Two key factors are driving this trend. The first is operational disruption. Airspace closures, restricted flight paths, and intermittent airport shutdowns are making travel across the region increasingly difficult. In some locations, viable exit routes can disappear with little notice.
The second is business continuity pressure. Organizations are reaching a point where the absence of key personnel begins to impact operations. In these cases, companies are choosing to relocate staff even when the immediate security environment remains relatively stable.
This has led to a range of responses. Some organizations are maintaining staff in places where essential services, such as food, water, and medical care, remain accessible, and the security situation is manageable. Others are taking a more precautionary approach, extracting employees early to avoid the risk of being unable to do so later.
For employees with medical needs or family considerations, companies are increasingly supporting assisted relocations. In more complex scenarios, organizations are exploring contingency plans to move entire teams or temporarily shift operations to alternative regional hubs.
At the heart of these decisions is timing. One of the most significant risks businesses face is waiting too long to act. In volatile environments, conditions can change within hours - a route that is open today may be closed tomorrow, leaving employees stranded and limiting evacuation options.
As a result, companies are placing greater emphasis on identifying clear operational triggers, specific conditions that signal when to escalate response measures. These may include changes in security levels, disruptions to transportation infrastructure, or the loss of reliable access to essential services.

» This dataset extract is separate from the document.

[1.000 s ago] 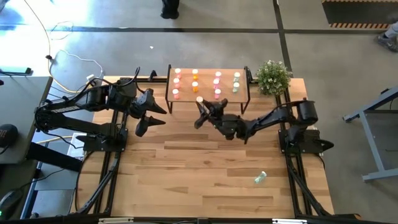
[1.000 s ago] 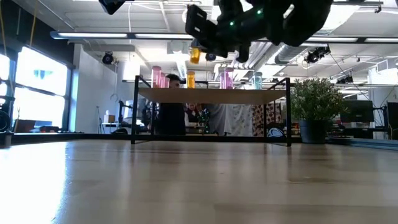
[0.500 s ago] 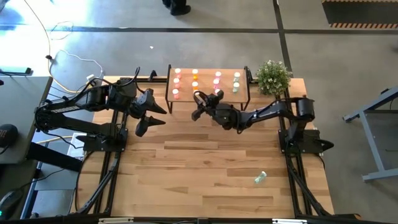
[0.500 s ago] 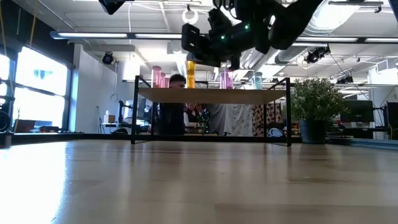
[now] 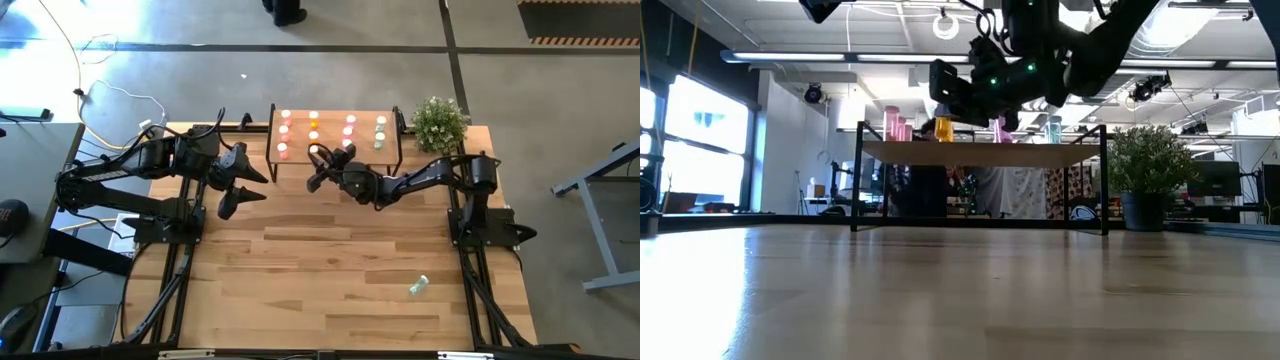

Organizations with lower risk tolerance or critical in-country roles are increasingly choosing to act early, prioritizing control and flexibility over delay.
Cutting Through Complexity with Trusted Intelligence
Another growing challenge for businesses is the high volume of information available during a crisis. Employees and decision-makers alike are often confronted with a flood of updates from news outlets, social media, and unofficial sources, much of which can be incomplete or inaccurate.
In this environment, access to verified, real-time intelligence is essential. Companies need clear, actionable insights that enable them to make informed decisions quickly and confidently.
This is where expert partners such as Healix provide critical value. By delivering accurate information, scenario planning, and on-the-ground support, they help organizations cut through the noise and focus on what matters most, protecting their people.
A Proactive Approach to Employee Safety
As global risks continue to evolve, one thing is clear: employee safety is now central to business resilience. Organizations can no longer rely on static policies or reactive measures. Instead, they must adopt a proactive, intelligence-led approach to travel risk management.
This means preparing employees before they travel, supporting them while they are on the ground, and making timely decisions when conditions change. It also means recognizing that duty of care is not just about responding to crises; it is about anticipating them.
In a world where disruption can unfold in real time, the companies that invest in preparation, intelligence, and support will be best positioned to protect both their people and their operations.
James Henderson is CEO of Healix International, a global risk management and travel intelligence organization that monitors and addresses travel disruption and safety concerns, keeping employees safe during business travel.